▶ **WORK ORDER**:
Where in the data below does the word "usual" appear? Copy each line that holds it.

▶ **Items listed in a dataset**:
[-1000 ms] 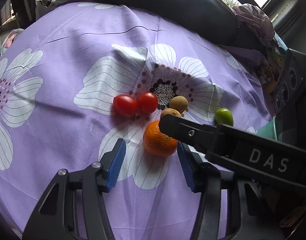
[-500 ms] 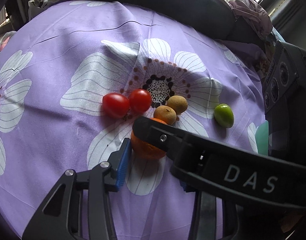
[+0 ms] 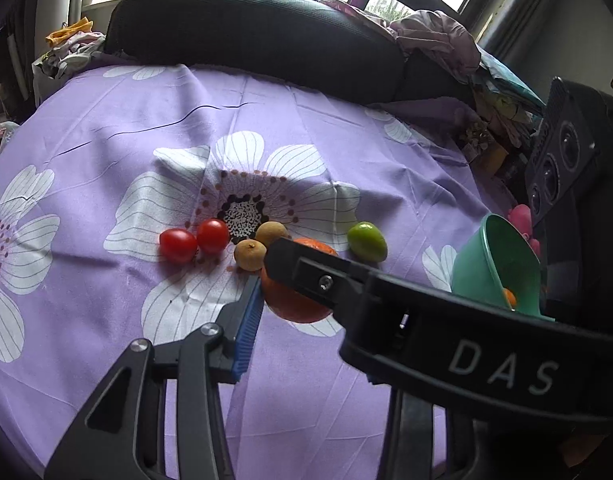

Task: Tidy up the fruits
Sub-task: 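Close the right gripper around the orange and lift it, then carry the orange with the right gripper down into the green bowl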

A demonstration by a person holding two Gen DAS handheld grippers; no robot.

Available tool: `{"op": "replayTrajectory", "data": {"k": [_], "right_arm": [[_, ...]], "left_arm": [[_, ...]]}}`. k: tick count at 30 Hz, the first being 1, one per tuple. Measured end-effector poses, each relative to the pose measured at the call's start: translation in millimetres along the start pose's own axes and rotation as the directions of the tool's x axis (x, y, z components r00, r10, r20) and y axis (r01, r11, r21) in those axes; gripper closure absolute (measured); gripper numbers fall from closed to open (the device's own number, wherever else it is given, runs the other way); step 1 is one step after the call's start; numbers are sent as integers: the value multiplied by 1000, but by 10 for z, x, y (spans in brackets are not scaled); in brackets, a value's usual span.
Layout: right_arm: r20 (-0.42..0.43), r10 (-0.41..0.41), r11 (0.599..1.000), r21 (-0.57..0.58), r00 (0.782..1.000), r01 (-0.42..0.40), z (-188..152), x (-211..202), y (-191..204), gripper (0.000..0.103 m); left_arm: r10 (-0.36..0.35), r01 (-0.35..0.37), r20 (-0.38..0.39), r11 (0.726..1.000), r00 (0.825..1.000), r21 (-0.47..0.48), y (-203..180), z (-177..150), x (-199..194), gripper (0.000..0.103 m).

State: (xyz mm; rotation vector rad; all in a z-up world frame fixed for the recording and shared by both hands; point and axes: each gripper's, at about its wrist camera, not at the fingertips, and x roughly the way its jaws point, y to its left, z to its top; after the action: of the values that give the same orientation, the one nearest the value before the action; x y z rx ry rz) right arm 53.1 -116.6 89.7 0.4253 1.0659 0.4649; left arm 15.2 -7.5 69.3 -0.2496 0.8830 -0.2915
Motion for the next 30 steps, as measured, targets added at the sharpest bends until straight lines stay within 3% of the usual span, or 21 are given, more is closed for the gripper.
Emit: {"op": "replayTrajectory", "data": {"k": [5, 11, 18, 30], "right_arm": [[80, -16, 1000, -5, 997, 17, -71, -282, -29, 59], [156, 18, 1000, 6, 988, -19, -100, -549, -184, 59], [255, -14, 1000, 3, 967, 14, -130, -957, -298, 59], [377, -69, 993, 111, 924, 29, -184, -1514, -812, 59]], "left_arm": [[-32, 29, 35, 997, 999, 72, -245, -55, -119, 61], [-23, 12, 74, 990, 997, 139, -543, -53, -181, 62], [-86, 60, 116, 975, 989, 215, -914, -41, -238, 62], [-177, 137, 84, 926, 981, 351, -1596, -23, -51, 62]]}}
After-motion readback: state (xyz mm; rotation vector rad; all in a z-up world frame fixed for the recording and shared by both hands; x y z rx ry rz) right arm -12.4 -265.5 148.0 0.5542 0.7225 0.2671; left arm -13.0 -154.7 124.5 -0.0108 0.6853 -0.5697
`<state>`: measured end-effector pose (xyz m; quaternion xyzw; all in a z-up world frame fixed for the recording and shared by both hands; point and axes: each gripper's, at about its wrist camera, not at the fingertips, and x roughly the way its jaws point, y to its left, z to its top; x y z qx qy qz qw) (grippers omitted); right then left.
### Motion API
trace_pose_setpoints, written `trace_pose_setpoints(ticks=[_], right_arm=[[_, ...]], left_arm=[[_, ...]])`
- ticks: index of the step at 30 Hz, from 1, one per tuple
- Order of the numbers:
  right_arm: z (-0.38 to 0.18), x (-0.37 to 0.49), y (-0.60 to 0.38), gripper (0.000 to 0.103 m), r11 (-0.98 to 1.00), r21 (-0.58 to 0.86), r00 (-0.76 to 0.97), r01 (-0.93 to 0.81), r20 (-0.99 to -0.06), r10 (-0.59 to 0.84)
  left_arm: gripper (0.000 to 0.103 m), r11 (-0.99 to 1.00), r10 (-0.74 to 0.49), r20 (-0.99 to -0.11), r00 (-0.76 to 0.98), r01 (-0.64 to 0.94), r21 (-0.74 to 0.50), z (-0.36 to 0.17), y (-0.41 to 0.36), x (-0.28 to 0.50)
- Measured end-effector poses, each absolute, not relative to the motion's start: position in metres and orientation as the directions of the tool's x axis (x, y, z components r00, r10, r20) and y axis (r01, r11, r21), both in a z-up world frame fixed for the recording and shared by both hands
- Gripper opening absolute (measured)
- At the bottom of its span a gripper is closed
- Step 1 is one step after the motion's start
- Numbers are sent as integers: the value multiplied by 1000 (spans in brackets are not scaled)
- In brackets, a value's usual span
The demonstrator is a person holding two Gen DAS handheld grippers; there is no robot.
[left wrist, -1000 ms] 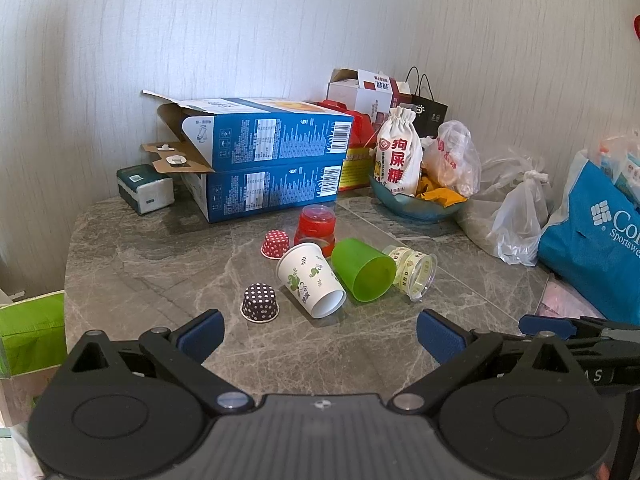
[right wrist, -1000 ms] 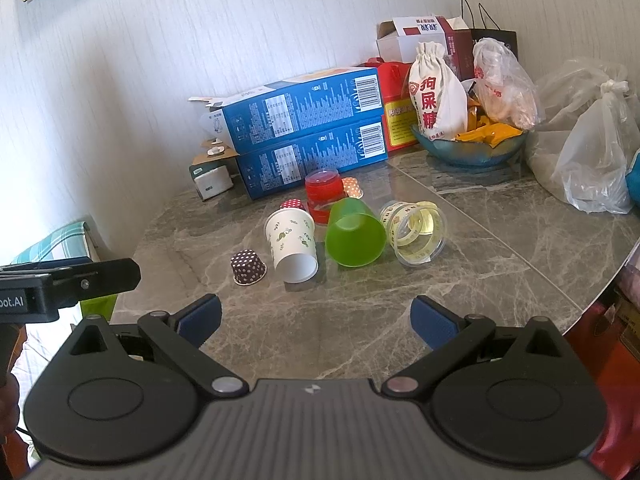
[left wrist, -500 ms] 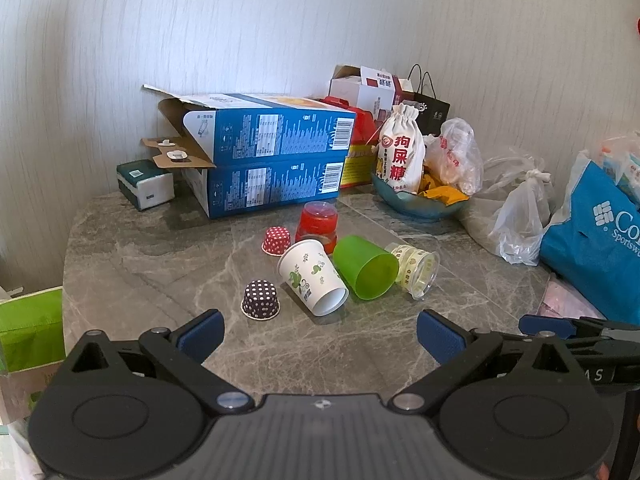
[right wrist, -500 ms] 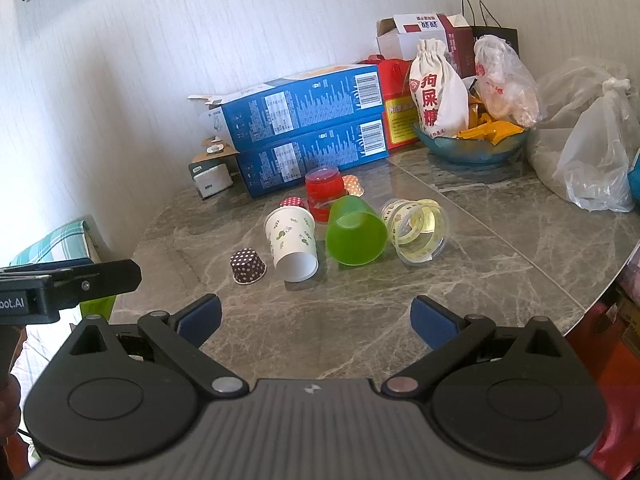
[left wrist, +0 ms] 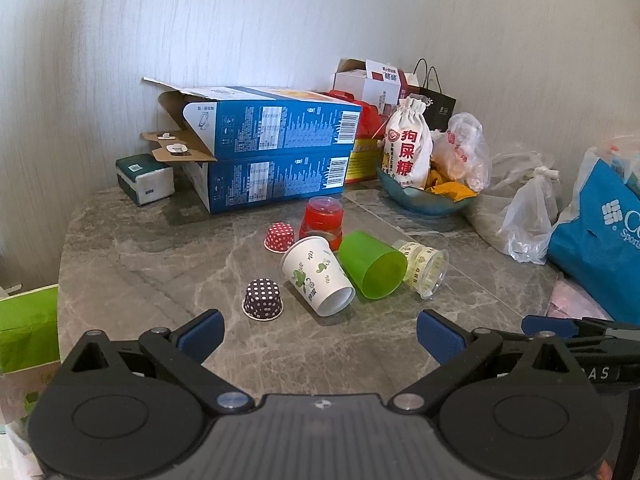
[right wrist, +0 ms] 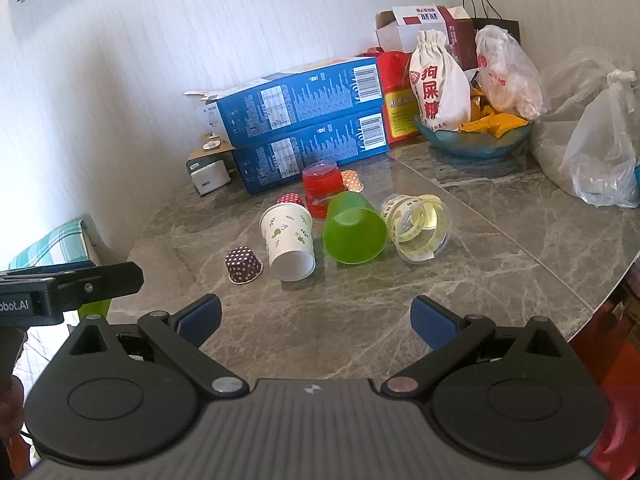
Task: Flip cup upright
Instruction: 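Lower the left gripper onto the tipped green cup and close on it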
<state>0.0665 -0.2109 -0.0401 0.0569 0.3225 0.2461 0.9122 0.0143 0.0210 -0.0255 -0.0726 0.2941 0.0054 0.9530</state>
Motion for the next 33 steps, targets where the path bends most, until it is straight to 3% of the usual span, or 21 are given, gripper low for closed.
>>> trace_pose_setpoints(ticks=[7, 10, 18, 24, 30, 33], right_arm=[[-52, 85, -215, 102, 874, 273, 659, -401, -576, 483], [-58, 95, -218, 102, 876, 274, 653, -397, -587, 479], [-71, 125, -241, 102, 886, 276, 649, -372, -606, 461], [-88, 158, -251, 102, 894, 288, 628, -343, -637, 447], [-90, 198, -239, 102, 917, 231, 596, -325, -703, 389], [-87, 216, -234, 102, 915, 268, 555, -302, -730, 398]], left_arm=[[103, 988, -18, -559, 829, -71, -137, -34, 23, 39], [103, 983, -69, -560, 826, -40, -180, -36, 26, 60], [103, 979, -184, -637, 749, 196, -53, -33, 4, 161], [97, 912, -310, -719, 621, 409, -40, -40, -9, 243], [92, 628, -305, -800, 517, 740, 239, -45, -40, 275], [92, 405, -281, -785, 552, 810, 424, -42, -46, 274]])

▶ **TASK SOLUTION**:
Available tool: `{"op": "replayTrajectory", "data": {"k": [_], "right_arm": [[_, ...]], "left_arm": [[_, ...]]}}`. k: tick count at 30 Hz, the first being 1, one per tuple. Measured end-effector poses, each relative to the pose measured at the call's start: translation in millimetres along the start pose's own axes and rotation as the directions of the tool's x axis (x, y, z components r00, r10, r20) and y axis (r01, r11, r21) in those axes; gripper closure absolute (measured); gripper numbers fall from closed to open (the device's own number, wherever else it is given, runs the other way); step 1 is one step after the call's start; numbers are sent as integers: the value multiplied by 1000, but by 10 for z, x, y (spans in brackets are not scaled); in brackets, a value's usual span.
Motion for the next 30 steps, as measured, targets added at the sharpest bends until straight lines stay within 3% of the usual span, or 21 are given, more is closed for the gripper.
- In brackets, a value's usual span
Motion for the next 33 steps, targets where the path bends most, until it is straight to 3% of the usual span, or 21 are given, gripper low for closed.

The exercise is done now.